Webb’s view of the Southern Ring Nebula, imaged in mid-infrared wavelengths, adds new wrinkles to a cycle of death and rebirth linked to everything including mysterious carbon molecules that permeate interstellar space and the eventual fate of our own solar system.
The scene in this image began when a star shuddered and died, launching its own atmosphere into space like an expanding soap bubble. The only part of the star left behind was a scalding-hot core known as a white dwarf, in the center of the image.
Most stars in the universe, including our sun, will end their lives in nebulae like this one. That colorful gas cloud will eventually expand and fade away into the space between stars. But the Webb telescope’s infrared view shows light emitted by a set of complex carbon molecules that are born from the same process: polycyclic aromatic hydrocarbons, or PAHs.
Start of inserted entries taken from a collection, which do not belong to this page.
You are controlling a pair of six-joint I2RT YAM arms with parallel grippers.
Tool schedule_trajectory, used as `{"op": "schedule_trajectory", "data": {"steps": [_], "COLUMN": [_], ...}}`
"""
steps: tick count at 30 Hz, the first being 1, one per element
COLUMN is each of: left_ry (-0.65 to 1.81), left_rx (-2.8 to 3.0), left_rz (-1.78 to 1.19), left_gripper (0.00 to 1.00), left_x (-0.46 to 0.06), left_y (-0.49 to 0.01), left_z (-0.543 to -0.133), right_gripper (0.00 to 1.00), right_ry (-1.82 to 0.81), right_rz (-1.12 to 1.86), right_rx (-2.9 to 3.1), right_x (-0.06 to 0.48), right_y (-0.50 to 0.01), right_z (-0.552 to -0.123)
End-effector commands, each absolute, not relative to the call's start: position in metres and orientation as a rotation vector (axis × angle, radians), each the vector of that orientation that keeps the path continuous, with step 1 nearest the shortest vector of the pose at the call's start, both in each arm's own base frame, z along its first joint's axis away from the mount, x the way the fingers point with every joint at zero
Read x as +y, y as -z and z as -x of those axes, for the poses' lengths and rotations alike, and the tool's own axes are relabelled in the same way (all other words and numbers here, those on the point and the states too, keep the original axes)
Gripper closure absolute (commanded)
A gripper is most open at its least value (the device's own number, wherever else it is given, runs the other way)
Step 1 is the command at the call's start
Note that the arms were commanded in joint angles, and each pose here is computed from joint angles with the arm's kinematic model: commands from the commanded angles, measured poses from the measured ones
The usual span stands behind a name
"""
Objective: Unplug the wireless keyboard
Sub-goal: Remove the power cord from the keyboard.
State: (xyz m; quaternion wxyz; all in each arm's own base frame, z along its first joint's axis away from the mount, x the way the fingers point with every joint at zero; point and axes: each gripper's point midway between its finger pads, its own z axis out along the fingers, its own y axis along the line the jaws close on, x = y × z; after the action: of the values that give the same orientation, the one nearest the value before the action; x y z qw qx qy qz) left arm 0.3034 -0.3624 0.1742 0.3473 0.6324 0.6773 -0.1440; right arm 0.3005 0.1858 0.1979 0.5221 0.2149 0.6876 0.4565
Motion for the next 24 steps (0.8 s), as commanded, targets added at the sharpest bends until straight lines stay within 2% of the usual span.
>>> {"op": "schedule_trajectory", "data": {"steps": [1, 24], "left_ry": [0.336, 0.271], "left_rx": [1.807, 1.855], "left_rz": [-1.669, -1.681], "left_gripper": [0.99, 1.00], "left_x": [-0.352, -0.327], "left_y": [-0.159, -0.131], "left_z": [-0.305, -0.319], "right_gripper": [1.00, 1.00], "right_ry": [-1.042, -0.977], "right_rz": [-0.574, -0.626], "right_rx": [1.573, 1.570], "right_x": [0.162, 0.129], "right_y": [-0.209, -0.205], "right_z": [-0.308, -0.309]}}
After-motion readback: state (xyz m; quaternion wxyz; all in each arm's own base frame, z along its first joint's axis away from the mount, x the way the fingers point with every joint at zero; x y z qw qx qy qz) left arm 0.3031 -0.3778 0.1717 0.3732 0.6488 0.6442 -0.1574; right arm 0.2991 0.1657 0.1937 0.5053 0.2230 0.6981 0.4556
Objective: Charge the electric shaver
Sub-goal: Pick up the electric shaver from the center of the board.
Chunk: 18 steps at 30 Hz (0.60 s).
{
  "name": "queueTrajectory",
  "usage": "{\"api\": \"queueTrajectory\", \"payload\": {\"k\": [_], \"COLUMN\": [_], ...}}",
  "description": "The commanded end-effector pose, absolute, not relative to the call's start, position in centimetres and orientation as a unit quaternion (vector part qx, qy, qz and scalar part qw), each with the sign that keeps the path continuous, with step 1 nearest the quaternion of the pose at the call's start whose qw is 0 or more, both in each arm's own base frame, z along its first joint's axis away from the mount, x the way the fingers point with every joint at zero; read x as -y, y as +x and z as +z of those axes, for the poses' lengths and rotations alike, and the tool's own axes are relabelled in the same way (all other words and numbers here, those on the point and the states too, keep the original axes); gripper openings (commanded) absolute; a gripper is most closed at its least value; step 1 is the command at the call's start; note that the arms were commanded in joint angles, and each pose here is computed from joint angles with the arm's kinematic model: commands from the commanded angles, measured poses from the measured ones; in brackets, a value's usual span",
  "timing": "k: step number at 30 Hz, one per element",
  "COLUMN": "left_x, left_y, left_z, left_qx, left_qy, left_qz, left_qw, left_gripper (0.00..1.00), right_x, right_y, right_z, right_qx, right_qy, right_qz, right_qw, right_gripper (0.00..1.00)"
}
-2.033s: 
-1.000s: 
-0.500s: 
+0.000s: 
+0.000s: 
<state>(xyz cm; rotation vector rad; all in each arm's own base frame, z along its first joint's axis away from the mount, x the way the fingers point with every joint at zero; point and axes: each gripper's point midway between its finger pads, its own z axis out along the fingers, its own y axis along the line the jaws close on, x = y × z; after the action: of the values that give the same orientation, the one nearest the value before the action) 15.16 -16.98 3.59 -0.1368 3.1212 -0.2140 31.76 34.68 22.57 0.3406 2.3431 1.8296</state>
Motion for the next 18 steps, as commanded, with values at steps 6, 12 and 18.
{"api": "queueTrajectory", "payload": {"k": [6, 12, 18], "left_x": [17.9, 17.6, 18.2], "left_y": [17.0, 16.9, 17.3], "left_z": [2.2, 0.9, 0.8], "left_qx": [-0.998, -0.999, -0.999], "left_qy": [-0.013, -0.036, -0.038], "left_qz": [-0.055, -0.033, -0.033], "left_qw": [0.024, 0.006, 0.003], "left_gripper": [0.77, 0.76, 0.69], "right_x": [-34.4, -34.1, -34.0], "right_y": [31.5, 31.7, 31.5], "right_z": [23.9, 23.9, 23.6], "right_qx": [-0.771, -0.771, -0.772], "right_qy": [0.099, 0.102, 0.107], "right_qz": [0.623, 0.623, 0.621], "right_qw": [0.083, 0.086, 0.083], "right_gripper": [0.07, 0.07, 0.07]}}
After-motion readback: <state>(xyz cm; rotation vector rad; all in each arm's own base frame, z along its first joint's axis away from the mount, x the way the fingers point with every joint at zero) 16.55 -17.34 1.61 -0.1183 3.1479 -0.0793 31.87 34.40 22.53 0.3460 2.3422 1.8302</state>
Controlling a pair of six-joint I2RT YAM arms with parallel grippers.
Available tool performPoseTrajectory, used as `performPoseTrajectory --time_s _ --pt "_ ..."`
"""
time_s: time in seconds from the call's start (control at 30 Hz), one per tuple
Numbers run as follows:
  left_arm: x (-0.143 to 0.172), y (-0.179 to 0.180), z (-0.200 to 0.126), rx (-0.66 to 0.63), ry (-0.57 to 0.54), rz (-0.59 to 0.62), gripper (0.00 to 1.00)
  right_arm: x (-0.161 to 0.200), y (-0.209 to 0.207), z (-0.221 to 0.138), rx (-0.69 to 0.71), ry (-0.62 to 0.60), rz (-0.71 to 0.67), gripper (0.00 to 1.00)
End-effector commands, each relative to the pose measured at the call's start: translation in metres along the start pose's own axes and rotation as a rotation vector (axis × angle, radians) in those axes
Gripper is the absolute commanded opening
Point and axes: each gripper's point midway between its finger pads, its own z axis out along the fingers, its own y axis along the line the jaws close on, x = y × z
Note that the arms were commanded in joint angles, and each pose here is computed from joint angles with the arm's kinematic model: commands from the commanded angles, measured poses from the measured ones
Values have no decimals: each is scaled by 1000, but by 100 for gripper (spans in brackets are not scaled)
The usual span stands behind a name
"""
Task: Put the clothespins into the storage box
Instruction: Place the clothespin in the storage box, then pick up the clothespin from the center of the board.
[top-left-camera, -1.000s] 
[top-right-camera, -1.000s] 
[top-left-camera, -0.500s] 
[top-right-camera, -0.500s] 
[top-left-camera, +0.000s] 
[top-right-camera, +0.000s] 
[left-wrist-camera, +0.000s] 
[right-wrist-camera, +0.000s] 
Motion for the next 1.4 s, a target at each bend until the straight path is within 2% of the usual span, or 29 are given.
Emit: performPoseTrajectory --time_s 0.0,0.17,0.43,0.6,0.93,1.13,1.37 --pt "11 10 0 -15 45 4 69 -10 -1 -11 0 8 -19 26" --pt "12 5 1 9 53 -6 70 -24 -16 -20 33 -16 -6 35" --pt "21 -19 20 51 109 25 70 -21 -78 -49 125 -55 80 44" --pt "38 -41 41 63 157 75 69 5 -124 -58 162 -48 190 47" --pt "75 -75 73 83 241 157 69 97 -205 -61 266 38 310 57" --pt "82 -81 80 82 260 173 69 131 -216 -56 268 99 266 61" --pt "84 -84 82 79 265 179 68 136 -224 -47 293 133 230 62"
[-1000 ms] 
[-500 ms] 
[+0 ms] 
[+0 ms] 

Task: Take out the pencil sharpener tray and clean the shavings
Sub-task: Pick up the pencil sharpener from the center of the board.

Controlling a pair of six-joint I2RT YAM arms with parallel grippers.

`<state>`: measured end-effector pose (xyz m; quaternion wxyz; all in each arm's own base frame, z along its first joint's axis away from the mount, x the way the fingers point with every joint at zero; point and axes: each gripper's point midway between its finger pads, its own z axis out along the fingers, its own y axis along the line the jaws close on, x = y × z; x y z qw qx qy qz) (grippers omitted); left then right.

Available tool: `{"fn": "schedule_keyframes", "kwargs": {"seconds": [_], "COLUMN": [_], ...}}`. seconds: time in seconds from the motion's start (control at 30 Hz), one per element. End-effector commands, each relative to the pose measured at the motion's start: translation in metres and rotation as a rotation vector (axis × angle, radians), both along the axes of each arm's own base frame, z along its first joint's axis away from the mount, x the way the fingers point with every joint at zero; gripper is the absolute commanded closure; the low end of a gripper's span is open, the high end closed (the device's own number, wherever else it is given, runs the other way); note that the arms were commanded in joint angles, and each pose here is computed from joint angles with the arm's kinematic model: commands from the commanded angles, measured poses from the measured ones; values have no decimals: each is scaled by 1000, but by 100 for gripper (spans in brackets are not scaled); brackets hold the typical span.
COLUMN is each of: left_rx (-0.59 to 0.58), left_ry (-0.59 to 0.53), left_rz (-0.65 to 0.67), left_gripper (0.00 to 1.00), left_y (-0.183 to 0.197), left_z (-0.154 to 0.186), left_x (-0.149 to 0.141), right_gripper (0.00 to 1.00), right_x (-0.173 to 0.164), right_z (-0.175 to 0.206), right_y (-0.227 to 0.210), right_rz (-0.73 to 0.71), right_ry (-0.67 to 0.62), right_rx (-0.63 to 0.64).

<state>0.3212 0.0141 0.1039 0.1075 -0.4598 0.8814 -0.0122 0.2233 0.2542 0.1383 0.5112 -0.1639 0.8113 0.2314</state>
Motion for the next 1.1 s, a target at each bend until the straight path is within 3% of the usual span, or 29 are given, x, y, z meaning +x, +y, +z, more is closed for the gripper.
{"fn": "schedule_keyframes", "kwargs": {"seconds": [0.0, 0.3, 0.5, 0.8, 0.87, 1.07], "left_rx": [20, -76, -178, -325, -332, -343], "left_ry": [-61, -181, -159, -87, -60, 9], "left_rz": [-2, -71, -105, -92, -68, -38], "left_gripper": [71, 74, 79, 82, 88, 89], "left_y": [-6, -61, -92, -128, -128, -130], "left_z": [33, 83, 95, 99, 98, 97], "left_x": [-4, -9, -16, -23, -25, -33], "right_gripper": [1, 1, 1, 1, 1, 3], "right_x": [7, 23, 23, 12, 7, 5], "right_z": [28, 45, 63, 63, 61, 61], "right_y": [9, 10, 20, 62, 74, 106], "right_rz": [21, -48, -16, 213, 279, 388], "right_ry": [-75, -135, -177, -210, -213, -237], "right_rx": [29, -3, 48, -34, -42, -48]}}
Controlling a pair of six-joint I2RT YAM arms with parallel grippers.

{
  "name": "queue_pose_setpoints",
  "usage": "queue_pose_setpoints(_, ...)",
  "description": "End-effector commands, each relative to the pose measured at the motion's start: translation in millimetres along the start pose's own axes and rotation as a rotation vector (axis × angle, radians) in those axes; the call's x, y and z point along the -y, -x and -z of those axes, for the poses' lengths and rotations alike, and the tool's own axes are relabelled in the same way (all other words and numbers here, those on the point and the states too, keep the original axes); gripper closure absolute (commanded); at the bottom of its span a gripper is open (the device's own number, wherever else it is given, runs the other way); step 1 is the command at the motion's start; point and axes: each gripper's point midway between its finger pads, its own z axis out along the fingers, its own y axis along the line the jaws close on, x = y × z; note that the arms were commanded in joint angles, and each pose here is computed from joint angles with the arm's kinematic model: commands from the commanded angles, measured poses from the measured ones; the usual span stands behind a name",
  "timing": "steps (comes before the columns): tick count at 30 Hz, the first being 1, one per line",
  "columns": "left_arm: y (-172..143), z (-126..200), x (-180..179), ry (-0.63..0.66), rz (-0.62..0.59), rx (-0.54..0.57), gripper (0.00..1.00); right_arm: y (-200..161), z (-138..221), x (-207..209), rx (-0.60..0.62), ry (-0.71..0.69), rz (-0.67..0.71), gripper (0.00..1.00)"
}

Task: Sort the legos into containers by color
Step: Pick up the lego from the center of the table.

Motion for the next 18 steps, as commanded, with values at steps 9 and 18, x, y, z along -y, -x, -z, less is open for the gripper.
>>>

Those same carbon molecules drift through space, settling in clouds that then give birth to new stars, planets, asteroids — and whatever life might subsequently sprout. “Possibly, the formation of PAHs in these stars is a very important part of how life got started,” said Bruce Balick, an emeritus professor of astronomy at the University of Washington.
Compared with previous studies of the Southern Ring Nebula from the Hubble Space Telescope, the new image shows more of its outskirts: the first material that was launched from the star to spread away. It also reveals glowing grains of carbon, and a better view of a companion star huddled at the center of the nebula.
“I’m gobsmacked,” Dr. Balick said, after seeing the new image for the first time.
Just as Hubble did in the early 1990s when its first pictures started rolling in, Dr. Balick expects Webb will have its own transformative effect on our understanding of star-forming nebulae.
“We all realized we could just take most of the work that we had already done and rip it up and start over,” he said.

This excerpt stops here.